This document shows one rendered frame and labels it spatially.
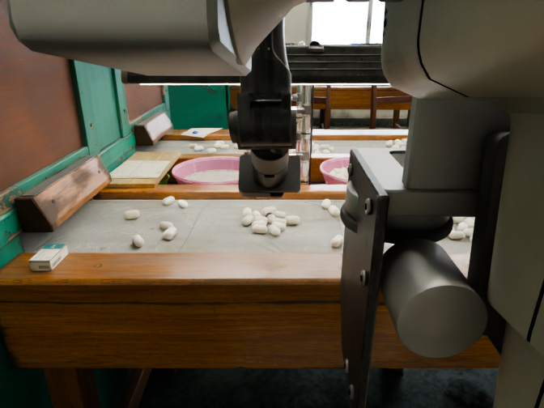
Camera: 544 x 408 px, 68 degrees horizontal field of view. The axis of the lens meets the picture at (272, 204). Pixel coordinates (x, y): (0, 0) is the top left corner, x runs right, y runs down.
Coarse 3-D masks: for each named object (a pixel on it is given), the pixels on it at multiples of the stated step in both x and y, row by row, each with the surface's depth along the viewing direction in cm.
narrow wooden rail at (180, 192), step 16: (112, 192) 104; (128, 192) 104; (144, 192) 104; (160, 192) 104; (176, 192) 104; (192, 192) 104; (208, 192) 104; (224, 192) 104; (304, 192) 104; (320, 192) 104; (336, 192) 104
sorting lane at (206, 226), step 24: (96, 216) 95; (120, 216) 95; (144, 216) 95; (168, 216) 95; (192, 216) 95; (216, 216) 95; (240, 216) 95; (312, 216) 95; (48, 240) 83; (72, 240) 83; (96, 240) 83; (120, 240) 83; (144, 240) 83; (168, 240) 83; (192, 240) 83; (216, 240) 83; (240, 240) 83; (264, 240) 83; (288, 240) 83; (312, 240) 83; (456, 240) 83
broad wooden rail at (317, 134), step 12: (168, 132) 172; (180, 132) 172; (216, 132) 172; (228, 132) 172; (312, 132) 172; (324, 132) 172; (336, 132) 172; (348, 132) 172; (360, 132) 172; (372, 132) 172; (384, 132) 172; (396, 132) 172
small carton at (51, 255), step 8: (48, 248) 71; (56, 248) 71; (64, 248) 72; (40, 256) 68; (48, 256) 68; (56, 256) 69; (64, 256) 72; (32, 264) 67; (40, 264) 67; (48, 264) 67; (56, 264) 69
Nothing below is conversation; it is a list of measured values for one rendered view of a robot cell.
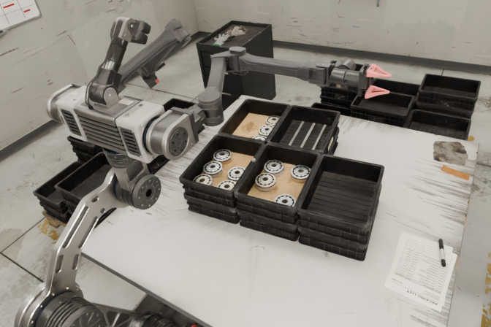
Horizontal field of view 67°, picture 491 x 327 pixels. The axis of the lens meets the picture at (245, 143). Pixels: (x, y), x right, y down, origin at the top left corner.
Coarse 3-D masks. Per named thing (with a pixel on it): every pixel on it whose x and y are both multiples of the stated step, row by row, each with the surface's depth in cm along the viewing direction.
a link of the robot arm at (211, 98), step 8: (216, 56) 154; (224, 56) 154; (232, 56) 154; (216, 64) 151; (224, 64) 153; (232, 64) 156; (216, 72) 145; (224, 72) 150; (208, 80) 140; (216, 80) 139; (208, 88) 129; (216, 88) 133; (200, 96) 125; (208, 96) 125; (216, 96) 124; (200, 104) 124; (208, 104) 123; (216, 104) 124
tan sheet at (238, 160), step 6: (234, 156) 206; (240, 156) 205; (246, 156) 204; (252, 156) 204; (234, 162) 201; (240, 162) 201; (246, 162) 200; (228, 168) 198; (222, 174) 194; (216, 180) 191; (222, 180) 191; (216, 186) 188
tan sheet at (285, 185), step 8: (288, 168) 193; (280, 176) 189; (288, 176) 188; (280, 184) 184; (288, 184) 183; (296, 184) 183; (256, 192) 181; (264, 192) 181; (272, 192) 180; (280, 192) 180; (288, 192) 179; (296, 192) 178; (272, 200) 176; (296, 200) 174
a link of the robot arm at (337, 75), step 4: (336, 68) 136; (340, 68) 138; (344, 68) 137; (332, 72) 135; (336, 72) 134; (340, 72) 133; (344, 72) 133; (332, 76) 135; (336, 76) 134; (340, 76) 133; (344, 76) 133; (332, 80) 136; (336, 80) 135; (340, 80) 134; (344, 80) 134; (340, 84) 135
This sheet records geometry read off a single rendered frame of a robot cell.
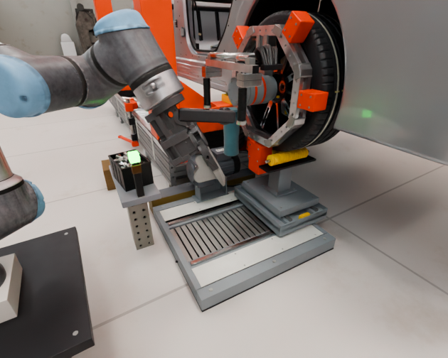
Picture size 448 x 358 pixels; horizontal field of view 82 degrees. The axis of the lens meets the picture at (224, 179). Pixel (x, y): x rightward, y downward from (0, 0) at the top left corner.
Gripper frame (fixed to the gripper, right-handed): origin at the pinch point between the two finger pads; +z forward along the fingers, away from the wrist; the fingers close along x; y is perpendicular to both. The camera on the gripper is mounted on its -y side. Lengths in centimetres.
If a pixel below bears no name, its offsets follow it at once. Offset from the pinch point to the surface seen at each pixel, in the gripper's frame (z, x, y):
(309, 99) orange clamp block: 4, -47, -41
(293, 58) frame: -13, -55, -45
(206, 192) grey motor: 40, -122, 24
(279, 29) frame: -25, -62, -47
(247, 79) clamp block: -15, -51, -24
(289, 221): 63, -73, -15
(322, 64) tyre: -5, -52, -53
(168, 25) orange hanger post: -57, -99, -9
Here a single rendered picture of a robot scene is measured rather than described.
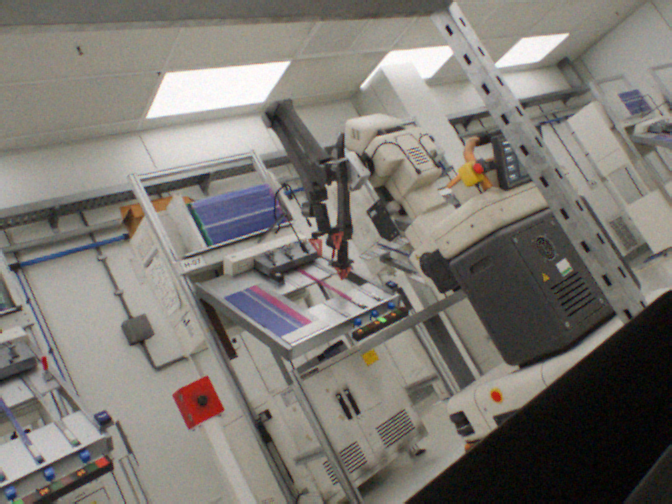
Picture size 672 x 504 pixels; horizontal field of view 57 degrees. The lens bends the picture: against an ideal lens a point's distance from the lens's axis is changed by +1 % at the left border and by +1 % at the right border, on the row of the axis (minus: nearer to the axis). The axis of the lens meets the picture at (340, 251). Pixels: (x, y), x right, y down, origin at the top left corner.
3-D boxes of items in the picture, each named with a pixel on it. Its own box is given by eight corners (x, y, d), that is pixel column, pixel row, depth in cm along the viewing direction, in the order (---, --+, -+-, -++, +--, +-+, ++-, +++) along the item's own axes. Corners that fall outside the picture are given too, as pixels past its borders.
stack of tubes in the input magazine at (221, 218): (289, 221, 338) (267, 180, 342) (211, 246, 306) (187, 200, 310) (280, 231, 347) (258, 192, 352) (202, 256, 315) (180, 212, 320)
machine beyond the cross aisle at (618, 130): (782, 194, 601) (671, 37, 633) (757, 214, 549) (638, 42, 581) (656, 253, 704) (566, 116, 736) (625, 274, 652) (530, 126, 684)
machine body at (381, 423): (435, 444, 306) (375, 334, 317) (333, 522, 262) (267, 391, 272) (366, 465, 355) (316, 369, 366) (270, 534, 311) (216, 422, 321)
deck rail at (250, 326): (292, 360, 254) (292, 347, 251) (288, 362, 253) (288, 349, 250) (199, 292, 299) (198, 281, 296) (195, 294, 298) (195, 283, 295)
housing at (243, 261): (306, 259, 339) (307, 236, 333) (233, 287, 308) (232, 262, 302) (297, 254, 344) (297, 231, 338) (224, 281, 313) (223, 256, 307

*****

● **Work instructions**
A faithful transcription of the material, with no pictures, is the expected result.

● **Written answer**
This document shows one rendered frame and labels it spatially.
Camera: 544 x 408 px, 68 degrees horizontal field of view. The axis of the lens meets the picture at (272, 204). Pixel coordinates (x, y): (0, 0) is the top left corner, x runs right, y runs down.
Coarse 3-D masks: for each named object (a pixel on it is given), the pixels on it at multiples of the stated step in both x and y, row by row, each with the surface's depth along the viewing direction in cm.
narrow wooden rail at (180, 192), step 16: (112, 192) 104; (128, 192) 104; (144, 192) 104; (160, 192) 104; (176, 192) 104; (192, 192) 104; (208, 192) 104; (224, 192) 104; (304, 192) 104; (320, 192) 104; (336, 192) 104
sorting lane at (206, 226), step 24: (96, 216) 95; (120, 216) 95; (144, 216) 95; (168, 216) 95; (192, 216) 95; (216, 216) 95; (240, 216) 95; (312, 216) 95; (48, 240) 83; (72, 240) 83; (96, 240) 83; (120, 240) 83; (144, 240) 83; (168, 240) 83; (192, 240) 83; (216, 240) 83; (240, 240) 83; (264, 240) 83; (288, 240) 83; (312, 240) 83; (456, 240) 83
broad wooden rail at (317, 134), step 12: (168, 132) 172; (180, 132) 172; (216, 132) 172; (228, 132) 172; (312, 132) 172; (324, 132) 172; (336, 132) 172; (348, 132) 172; (360, 132) 172; (372, 132) 172; (384, 132) 172; (396, 132) 172
small carton at (51, 255), step 8: (48, 248) 71; (56, 248) 71; (64, 248) 72; (40, 256) 68; (48, 256) 68; (56, 256) 69; (64, 256) 72; (32, 264) 67; (40, 264) 67; (48, 264) 67; (56, 264) 69
Nothing below is conversation; it is a list of measured values for one rendered view of a robot cell.
Horizontal field of view 67°, picture 491 x 327 pixels. The axis of the lens meets the picture at (245, 143). Pixels: (x, y), x right, y down, origin at the top left corner.
Coarse 3-D masks. Per named thing (with a pixel on it): every pixel on it whose x and y are both multiples of the stated step, row by row, each with the surface's depth in cm along the viewing direction.
a link of the robot arm at (211, 98), step 8: (216, 56) 154; (224, 56) 154; (232, 56) 154; (216, 64) 151; (224, 64) 153; (232, 64) 156; (216, 72) 145; (224, 72) 150; (208, 80) 140; (216, 80) 139; (208, 88) 129; (216, 88) 133; (200, 96) 125; (208, 96) 125; (216, 96) 124; (200, 104) 124; (208, 104) 123; (216, 104) 124
tan sheet at (238, 160), step 6: (234, 156) 206; (240, 156) 205; (246, 156) 204; (252, 156) 204; (234, 162) 201; (240, 162) 201; (246, 162) 200; (228, 168) 198; (222, 174) 194; (216, 180) 191; (222, 180) 191; (216, 186) 188
tan sheet at (285, 185), step 8: (288, 168) 193; (280, 176) 189; (288, 176) 188; (280, 184) 184; (288, 184) 183; (296, 184) 183; (256, 192) 181; (264, 192) 181; (272, 192) 180; (280, 192) 180; (288, 192) 179; (296, 192) 178; (272, 200) 176; (296, 200) 174
a link of the robot arm at (337, 75), step 4: (336, 68) 136; (340, 68) 138; (344, 68) 137; (332, 72) 135; (336, 72) 134; (340, 72) 133; (344, 72) 133; (332, 76) 135; (336, 76) 134; (340, 76) 133; (344, 76) 133; (332, 80) 136; (336, 80) 135; (340, 80) 134; (344, 80) 134; (340, 84) 135
This sheet records geometry read off a single rendered frame of a robot cell.
Picture size 448 x 358 pixels; horizontal field of view 82 degrees. The axis of the lens meets the picture at (224, 179). Pixel (x, y): x rightward, y downward from (0, 0) at the top left corner.
Gripper frame (fixed to the gripper, right-handed): origin at the pinch point between the two finger pads; +z forward along the fingers, away from the wrist; the fingers close along x; y is perpendicular to both. The camera on the gripper is mounted on its -y side. Lengths in centimetres.
If a pixel below bears no name, its offsets follow it at once. Offset from the pinch point to the surface seen at each pixel, in the gripper's frame (z, x, y):
(309, 99) orange clamp block: 4, -47, -41
(293, 58) frame: -13, -55, -45
(206, 192) grey motor: 40, -122, 24
(279, 29) frame: -25, -62, -47
(247, 79) clamp block: -15, -51, -24
(289, 221): 63, -73, -15
(322, 64) tyre: -5, -52, -53
(168, 25) orange hanger post: -57, -99, -9
Here a single rendered picture of a robot scene is measured rather than described.
Picture size 672 x 504 pixels; horizontal field of view 57 degrees. The lens bends the picture: against an ideal lens a point's distance from the lens's axis is changed by +1 % at the left border and by +1 % at the right border, on the row of the axis (minus: nearer to the axis). The axis of the lens meets the picture at (340, 251). Pixels: (x, y), x right, y down, origin at the top left corner.
3-D boxes of items in the picture, each named with a pixel on it. Its own box is given by eight corners (x, y, d), that is pixel column, pixel row, depth in cm along the viewing direction, in the order (---, --+, -+-, -++, +--, +-+, ++-, +++) along the item's own axes. Corners that fall outside the picture are given too, as pixels past its borders.
stack of tubes in the input magazine at (221, 218): (289, 221, 338) (267, 180, 342) (211, 246, 306) (187, 200, 310) (280, 231, 347) (258, 192, 352) (202, 256, 315) (180, 212, 320)
machine beyond the cross aisle at (618, 130): (782, 194, 601) (671, 37, 633) (757, 214, 549) (638, 42, 581) (656, 253, 704) (566, 116, 736) (625, 274, 652) (530, 126, 684)
machine body at (381, 423): (435, 444, 306) (375, 334, 317) (333, 522, 262) (267, 391, 272) (366, 465, 355) (316, 369, 366) (270, 534, 311) (216, 422, 321)
deck rail at (250, 326): (292, 360, 254) (292, 347, 251) (288, 362, 253) (288, 349, 250) (199, 292, 299) (198, 281, 296) (195, 294, 298) (195, 283, 295)
housing at (243, 261): (306, 259, 339) (307, 236, 333) (233, 287, 308) (232, 262, 302) (297, 254, 344) (297, 231, 338) (224, 281, 313) (223, 256, 307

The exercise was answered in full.